Temptation got the best of Doris La-Hediny, police say.
The 62-year-old Bushnell woman was in jail Tuesday, accused of keeping an envelope with $1,800 in cash that a harried customer had absent-mindedly left at a Wal-Mart checkout line on Mother's Day.
The money belonged to David Aspinwall who said he had borrowed it from his mother to pay two months' overdue rent, a delinquent electric bill and groceries for his girlfriend and sons, Evan, 2, and Charles, 9months.
"If it's five bucks, OK, I understand — it's something small," said Aspinwall, who makes $8 an hour at Burger King. "But it's $1,800! If she was behind me in line, she saw I have kids."
Belatedly noticing the envelope on the counter, the cashier said she mistakenly handed it to La-Hediny and asked, "Ma'am, is this yours?"
A store security video shows La-Hediny opening the white envelope, peeking inside, then quickly stuffing it into her purse and leaving.

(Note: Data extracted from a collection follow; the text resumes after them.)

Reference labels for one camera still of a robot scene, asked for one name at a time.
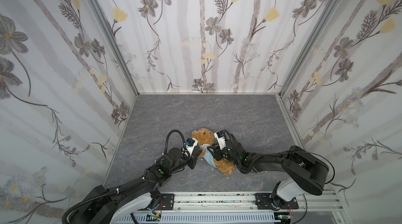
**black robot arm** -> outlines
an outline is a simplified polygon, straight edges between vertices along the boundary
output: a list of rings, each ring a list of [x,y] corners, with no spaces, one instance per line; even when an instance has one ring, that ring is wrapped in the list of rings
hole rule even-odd
[[[176,172],[186,166],[194,169],[202,150],[195,138],[183,140],[182,148],[172,148],[145,169],[143,175],[117,187],[105,189],[102,185],[95,187],[85,199],[72,206],[63,215],[63,224],[109,224],[122,216],[139,209],[154,209],[160,203],[158,188],[165,185]],[[216,160],[226,158],[232,161],[241,173],[260,171],[281,171],[289,174],[286,181],[279,181],[272,192],[269,208],[279,210],[286,206],[295,196],[303,193],[321,195],[329,168],[298,146],[289,150],[257,154],[246,152],[236,138],[227,130],[214,133],[218,144],[208,147]]]

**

Police identified her after reviewing the video and tracing a public-assistance debit card that she had tried to use to buy about $20 worth of groceries, including doughnuts, a pie and roach spray. She was arrested on a grand-theft charge.
La-Hediny has said the envelope was empty. The money is missing.
Mason Cash, an assistant professor of philosophy at the University of Central Florida, where he also teaches ethics, said people often rationalize or justify their bad behavior.
"Some people may decide that it's right for them to keep something valuable they found by reasoning mistakenly that 'Here's the universe smiling on me' or they may take the position that 'This is the kind of good luck I've been praying for,'" Cash said. "Others might focus on [doing] what is right or how they might feel if they had lost it rather than found it. They might want to make sure it got back to the person who lost it."
Considering all the consequences is important, he said.
"It depends on what kind of person you want to be," he said. "But if you do the calculations well, it usually doesn't work out to your benefit to be dishonest."
But what of the old adage "finders keepers, losers weepers"?
"That [saying] was made up by the finder," Cash said, "not the loser."